Jannes en Jambres waren (de leiders van de) Egyptische tovenaars, die door nagebootste wonderen koning Farao in zijn weerspannigheid tegen Mozes versterkten en daardoor een beeld van al degenen zijn geworden, die Gods waarheid weerstaan (2 Tim. 3: 8).

2Ti 3:5 Ogenschijnlijk bezitten zij godsvrucht, maar de kracht daarvan verloochenen zij. Wend je ook van dezen af. 2Ti 3:6 Want onder hen zijn er, die de huizen binnensluipen en vrouwspersonen inpalmen die met zonden beladen zijn en gedreven worden door allerlei begeerten, 2Ti 3:7 vrouwen die altijd leren en nooit tot kennis van de waarheid kunnen komen. 2Ti 3:8 Zoals Jannes en Jambres zich tegen Mozes hebben verzet, zo verzetten ook dezen zich tegen de waarheid, mensen, bedorven van denken, verwerpelijk wat het geloof betreft. 2Ti 3:9 Maar zij zullen niet verder voortgaan; want hun onzinnigheid zal aan allen geheel duidelijk worden, zoals ook bij die beiden het geval was. (TELOS)

Jannes en Jambres waren broers, die het broederpaar Mozes en Aäron weerstonden. Zij bootsten met hun wonderen de eerste wonderen van Mozes na. Na de derde plaag, de plaag van de muggen of luizen, toen het erop aan kwam leven te verwekken, moesten de magiërs bekennen dat het de vinger van God was.

Ex 7:10 Toen kwamen Mozes en Aäron bij de farao en deden precies zoals de HEERE geboden had. Aäron wierp zijn staf neer voor de farao en voor zijn dienaren en hij werd tot een slang. Ex 7:11 Maar de farao op zijn beurt riep de wijzen en de tovenaars, en ook zij, de Egyptische magiërs, deden met hun bezweringen hetzelfde. Ex 7:12 Want ieder wierp zijn staf neer en zij werden tot slangen, maar de staf van Aäron verslond hun staven. Ex 7:13 Het hart van de farao verhardde zich echter, zodat hij niet naar hen luisterde, zoals de HEERE gesproken had. (HSV)

Ex 8:18 De magiërs deden met hun bezweringen hetzelfde om muggen voort te brengen, maar zij konden [het] niet. De muggen zaten op de mensen en op de dieren. Ex 8:19 Toen zeiden de magiërs tegen de farao: Dit is de vinger van God!
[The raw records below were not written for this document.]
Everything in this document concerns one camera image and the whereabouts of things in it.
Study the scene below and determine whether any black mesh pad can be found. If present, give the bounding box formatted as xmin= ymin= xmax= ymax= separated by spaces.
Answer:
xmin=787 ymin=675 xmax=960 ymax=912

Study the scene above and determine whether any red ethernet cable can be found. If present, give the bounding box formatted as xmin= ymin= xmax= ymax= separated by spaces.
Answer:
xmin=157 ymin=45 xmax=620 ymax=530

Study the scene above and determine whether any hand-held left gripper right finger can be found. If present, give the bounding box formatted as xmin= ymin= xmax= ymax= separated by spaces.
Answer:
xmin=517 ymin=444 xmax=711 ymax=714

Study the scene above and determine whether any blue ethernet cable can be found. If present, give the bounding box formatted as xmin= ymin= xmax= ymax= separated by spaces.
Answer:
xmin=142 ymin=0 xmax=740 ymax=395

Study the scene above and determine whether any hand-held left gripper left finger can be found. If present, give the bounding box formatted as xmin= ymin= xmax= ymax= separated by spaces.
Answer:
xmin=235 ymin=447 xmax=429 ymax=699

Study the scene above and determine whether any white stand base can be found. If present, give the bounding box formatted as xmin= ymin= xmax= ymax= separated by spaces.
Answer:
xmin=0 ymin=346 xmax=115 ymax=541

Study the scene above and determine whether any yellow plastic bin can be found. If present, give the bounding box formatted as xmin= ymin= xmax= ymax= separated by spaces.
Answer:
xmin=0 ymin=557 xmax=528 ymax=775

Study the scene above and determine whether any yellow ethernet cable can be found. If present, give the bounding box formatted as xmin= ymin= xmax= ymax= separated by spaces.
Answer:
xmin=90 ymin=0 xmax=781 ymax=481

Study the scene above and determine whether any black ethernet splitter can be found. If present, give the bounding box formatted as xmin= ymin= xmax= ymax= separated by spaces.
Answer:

Maar het hart van de farao verhardde zich, zodat hij niet naar hen luisterde, zoals de HEERE gesproken had. (HSV)

God plaagde Jambres en Jannes zelf met steenpuisten en zweren[1]. In hun weerstreven van Mozes en God werd hun dwaasheid duidelijk, zoals dat ook zal gebeuren bij de latere tegenstanders van (Paulus' leer en) Gods waarheid (2 Tim. 3:9).

Hun namen, die in het Oude Testament niet voorkomen, zijn ook aan Arabische en Romeinse geschiedschrijvers (b. v. Plinius de Oudere) bekend en door Paulus uit de buitenbijbelse Joodse overlevering als bekend aangehaald, zonder dat hij daarmee haar hele waarheid bevestigt, zomin als wij b. v. de echtheid of de volledige foutloosheid van de apocriefen willen bewijzen, wanneer wij er een naam, als Judith, Tobias enz. uit noemen.

Bronnen

H. Zeller, Bijbelsch Woordenboek voor het Christelijke volk. Eerste deel A - J. ('s Gravenhage: M.J. Visser, 1867) s.v. Jambres en Jannes. De tekst van dit lemma is op 17 okt. 2015 verwerkt.

A New and Concise Bible Dictionary (George Morris, 1899) s.v. Jannes and Jambres. Tekst van dit lemma is op 17 okt. 2015 vertaald en verwerkt.

Voetnoot

  1. Aldus A New and Concise Bible Dictionary (George Morris, 1899) s.v. Jannes and Jambres. Niet vermeld wordt uit welke overlevering dat stamt.